The Human Art of Interpreting

Trade, travel and immigration are all in explosive growth around the world, creating the need for language interpreting in tourist centers, hospitals, courtrooms, business conferences and many other venues. But filling that need in every country for every situation is an enormous challenge.

Whereas Machine Translation (MT) has provided real advancements in capacity, speed and accuracy for some types of translated documents, interpreting on the other hand has not benefited as much from this technology. MT must be coordinated with Voice Recognition Software in order to act as an interpreter, and technology born of this combination is in the early stages of development and prone to imperfection.

Even in the largest cities in the world, however, human interpreters with the right combination of languages and skills are not always available, yet the need for them becomes more pronounced the more global our societies become. LSPs are capable of providing talented interpreters for many events, large and small, around the world – specialists who are present on site to translate one language to another outloud.

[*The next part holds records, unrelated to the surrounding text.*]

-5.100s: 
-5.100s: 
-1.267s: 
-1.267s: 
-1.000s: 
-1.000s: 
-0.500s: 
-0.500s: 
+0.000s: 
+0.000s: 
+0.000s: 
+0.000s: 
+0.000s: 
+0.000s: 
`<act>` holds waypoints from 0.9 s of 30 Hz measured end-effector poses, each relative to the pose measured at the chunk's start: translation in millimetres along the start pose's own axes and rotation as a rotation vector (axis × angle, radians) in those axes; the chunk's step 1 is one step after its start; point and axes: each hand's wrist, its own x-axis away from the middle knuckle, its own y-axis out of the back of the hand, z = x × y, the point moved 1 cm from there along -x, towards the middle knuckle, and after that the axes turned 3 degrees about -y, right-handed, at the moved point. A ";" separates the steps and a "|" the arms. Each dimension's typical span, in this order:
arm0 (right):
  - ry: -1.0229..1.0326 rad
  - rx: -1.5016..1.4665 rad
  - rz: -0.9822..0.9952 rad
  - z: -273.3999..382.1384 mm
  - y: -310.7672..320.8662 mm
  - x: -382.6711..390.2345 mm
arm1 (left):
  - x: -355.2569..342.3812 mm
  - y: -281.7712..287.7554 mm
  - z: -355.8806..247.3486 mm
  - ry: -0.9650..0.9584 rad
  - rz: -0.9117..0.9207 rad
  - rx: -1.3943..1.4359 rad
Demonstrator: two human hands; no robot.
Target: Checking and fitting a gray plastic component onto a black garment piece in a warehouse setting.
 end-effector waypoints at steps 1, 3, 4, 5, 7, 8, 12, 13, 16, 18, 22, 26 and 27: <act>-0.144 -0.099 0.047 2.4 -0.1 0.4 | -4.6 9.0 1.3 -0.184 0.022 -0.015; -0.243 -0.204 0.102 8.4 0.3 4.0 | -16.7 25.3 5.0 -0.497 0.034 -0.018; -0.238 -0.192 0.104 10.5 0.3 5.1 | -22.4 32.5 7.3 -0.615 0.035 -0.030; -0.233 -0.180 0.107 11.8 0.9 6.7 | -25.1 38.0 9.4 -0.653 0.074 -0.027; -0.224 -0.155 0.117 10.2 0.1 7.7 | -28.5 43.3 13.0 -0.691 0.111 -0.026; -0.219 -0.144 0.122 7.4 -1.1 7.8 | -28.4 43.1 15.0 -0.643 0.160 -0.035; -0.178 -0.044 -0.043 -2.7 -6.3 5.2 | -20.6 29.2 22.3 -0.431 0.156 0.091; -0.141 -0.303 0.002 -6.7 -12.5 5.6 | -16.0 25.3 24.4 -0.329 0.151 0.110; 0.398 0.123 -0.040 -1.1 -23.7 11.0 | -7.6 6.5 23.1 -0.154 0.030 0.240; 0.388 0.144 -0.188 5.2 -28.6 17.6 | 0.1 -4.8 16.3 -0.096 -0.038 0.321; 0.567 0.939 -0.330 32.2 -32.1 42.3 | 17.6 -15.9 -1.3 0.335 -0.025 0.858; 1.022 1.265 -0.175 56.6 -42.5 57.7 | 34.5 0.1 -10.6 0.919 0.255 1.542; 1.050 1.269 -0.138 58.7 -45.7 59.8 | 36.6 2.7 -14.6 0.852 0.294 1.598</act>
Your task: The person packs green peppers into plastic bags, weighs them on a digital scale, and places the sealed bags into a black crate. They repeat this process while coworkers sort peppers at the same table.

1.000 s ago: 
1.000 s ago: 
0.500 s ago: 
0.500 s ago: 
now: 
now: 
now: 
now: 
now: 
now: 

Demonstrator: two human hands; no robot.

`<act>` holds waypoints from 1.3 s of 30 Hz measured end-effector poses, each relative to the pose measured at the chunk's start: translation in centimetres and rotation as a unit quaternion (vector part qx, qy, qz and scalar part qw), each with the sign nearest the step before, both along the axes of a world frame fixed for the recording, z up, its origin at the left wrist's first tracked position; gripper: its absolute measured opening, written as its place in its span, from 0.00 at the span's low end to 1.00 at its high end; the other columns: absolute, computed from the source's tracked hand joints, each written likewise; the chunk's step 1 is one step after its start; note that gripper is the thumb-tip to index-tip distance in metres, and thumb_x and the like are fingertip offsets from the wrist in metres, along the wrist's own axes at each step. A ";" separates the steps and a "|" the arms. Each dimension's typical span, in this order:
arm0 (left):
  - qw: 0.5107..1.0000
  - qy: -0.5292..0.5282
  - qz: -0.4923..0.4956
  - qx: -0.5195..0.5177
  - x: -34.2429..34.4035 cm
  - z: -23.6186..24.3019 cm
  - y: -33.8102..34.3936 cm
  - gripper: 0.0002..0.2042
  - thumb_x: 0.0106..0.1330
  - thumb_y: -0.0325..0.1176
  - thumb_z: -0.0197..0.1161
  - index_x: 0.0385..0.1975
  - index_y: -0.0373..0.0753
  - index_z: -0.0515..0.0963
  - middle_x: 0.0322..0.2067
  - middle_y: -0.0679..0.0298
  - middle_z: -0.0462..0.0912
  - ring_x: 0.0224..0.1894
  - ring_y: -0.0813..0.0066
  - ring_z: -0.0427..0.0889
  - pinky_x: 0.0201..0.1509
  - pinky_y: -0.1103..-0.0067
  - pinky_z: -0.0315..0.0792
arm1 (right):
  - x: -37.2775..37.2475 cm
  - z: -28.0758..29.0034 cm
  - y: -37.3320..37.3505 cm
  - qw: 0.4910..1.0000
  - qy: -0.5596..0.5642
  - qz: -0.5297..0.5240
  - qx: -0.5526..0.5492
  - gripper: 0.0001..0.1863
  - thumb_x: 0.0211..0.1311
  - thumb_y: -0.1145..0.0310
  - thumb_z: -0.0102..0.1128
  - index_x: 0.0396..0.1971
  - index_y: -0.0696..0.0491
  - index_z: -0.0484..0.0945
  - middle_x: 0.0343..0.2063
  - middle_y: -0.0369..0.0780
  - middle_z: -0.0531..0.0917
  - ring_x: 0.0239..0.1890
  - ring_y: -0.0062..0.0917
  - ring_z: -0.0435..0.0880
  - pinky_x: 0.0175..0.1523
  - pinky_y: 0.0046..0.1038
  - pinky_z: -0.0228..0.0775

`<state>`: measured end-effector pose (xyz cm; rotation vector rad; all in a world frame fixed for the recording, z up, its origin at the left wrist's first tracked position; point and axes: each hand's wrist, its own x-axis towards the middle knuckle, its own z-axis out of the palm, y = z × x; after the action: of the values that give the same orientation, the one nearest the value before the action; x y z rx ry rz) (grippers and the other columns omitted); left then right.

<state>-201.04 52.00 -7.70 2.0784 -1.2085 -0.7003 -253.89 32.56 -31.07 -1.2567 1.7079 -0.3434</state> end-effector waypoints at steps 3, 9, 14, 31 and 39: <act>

But for many situations this is not cost-effective and often not even possible. This is where Video Remote Interpreting (VRI) has filled part of the growing need for real-human interpreting solutions, and companies like New York-based Kudo (see provide studios in major metropolitan areas where interpreters can work to facilitate cloud-based connections between speakers. This bridges a gap between clients and LSPs by offering the space outfitted with the necessary technology to reach abroad more effectively, while LSPs provide the human language experts.

“No technology in the world will ever replace the talent, wit and presence of mind of a human interpreter,” says Ewandro Magalhaes, the Vice President of Kudo.*

Talented people remain at the core of every interpreting solution, and they are mentally tough, well-trained professionals who often end up doing their job in intimidating, high-pressure settings where technology assists but also creates higher expectations, along with bringing problems of its own.

High quality interpreters are usually trained and vetted by LSPs, and this training includes heavy practicing and repetition of exact words and phrases in the original language first, followed by practice paraphrasing the words, and finally translating out loud in the target language. This process develops new neural pathways, and the interpreters and their teams and teachers develop tricks to handle rapid speech, accents, and long names. Ahead of any important event an interpreter will build glossaries for the planned subject matter and read as much ahead of time as possible about the subject.*

Interpreters will work in teams of two, one handling the speech, while the other looks up words and nuanced concepts. Then every thirty minutes they switch roles.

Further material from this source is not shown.